Let me try again: I think I have said this before at least twice!
If you are willing to reference the 4-20ma loop to the Arduino GND pin (there-by possibly introducing undesirable common-mode currents into the sensor loop), why bother with an opamp at all? E=IR. When I=4mA, E=0.004A*249Ω = 0.996V, when I=20mA, E=0.020A*249Ω = 4.98V. This range can easily be converted by the Arduino's A/D. The input impedance of the A/D is huge compared to 249Ω, so why buffer?
The only reason for adding an amplifier is if it reads the voltage drop across the loop load resistor differentially, thereby preventing referencing the loop directly to the Arduino's GND pin. In that case, as I think I have already explained, it is preferable to use an integrated instrumentation amp.

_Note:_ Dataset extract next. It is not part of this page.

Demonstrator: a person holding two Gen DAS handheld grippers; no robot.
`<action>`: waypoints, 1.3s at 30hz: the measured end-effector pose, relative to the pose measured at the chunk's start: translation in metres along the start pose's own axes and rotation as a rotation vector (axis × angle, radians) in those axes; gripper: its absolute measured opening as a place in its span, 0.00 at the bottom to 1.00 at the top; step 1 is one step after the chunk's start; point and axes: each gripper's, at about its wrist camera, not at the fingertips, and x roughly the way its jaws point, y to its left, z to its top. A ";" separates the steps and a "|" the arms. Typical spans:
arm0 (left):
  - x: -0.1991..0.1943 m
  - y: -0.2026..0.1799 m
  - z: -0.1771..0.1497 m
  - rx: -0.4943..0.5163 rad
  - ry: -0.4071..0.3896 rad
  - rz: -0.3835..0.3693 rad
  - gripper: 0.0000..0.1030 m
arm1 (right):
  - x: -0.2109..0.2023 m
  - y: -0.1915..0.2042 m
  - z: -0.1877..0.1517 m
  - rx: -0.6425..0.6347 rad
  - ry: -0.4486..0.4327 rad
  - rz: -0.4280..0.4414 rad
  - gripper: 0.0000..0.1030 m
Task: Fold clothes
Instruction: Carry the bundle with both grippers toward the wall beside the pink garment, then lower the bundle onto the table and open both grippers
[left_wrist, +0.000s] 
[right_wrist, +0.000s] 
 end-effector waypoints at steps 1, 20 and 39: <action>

A unity gain IA or differrence amplifier gets rid of the ground potential differences, but you generally won't be able to achieve the rail voltages for the ouput. 0 and 5 V are both unabtainable. You can get close like your results.
Since he never has to get below 0.996V (because the minimum loop current is 4mA), and never has to pull above 4.98V when the loop current is 20mA, then even a lowly, non-rail-to-rail LM358 can do that if it runs on 0V and 9-12V as he shows in post #22 . Same would apply to an appropriate INA. He doesn't need to pull to either rail.
Hi ericgibbs, I'm developing, on an Arduino platform, a telemetry equipment that must read the data of a flowmeter (Dynasonics TFXL) and an ultrasonic level sensor (FlowLine DL24). Both units transmit a 4-20mA signal.
The FlowLine DL24 sensor works from 0.1 to 3m. Its resolution is 1 mm so the A/D converter must be 3/0.001: 3000 ~ 4096 = 12 bits. The ADS1015 converter could work.
The ADS1015 converter requires an input signal of +/- 6.144v to operate in the 12 bit range.
So the work of the operational amplifier would be to convert a 4-20ma signal to +/- 6.144v
you don't have enough CMRR range for the CM gain from mismatch and Ferrite CM chokes with twisted pair is a minimum consideration for 60Hz (large inductance)
shields up on cables , if not enough ! with source ground only.
hi ct,
A quick scan of the ADS datasheet suggests that you have misunderstood the Ain limits.??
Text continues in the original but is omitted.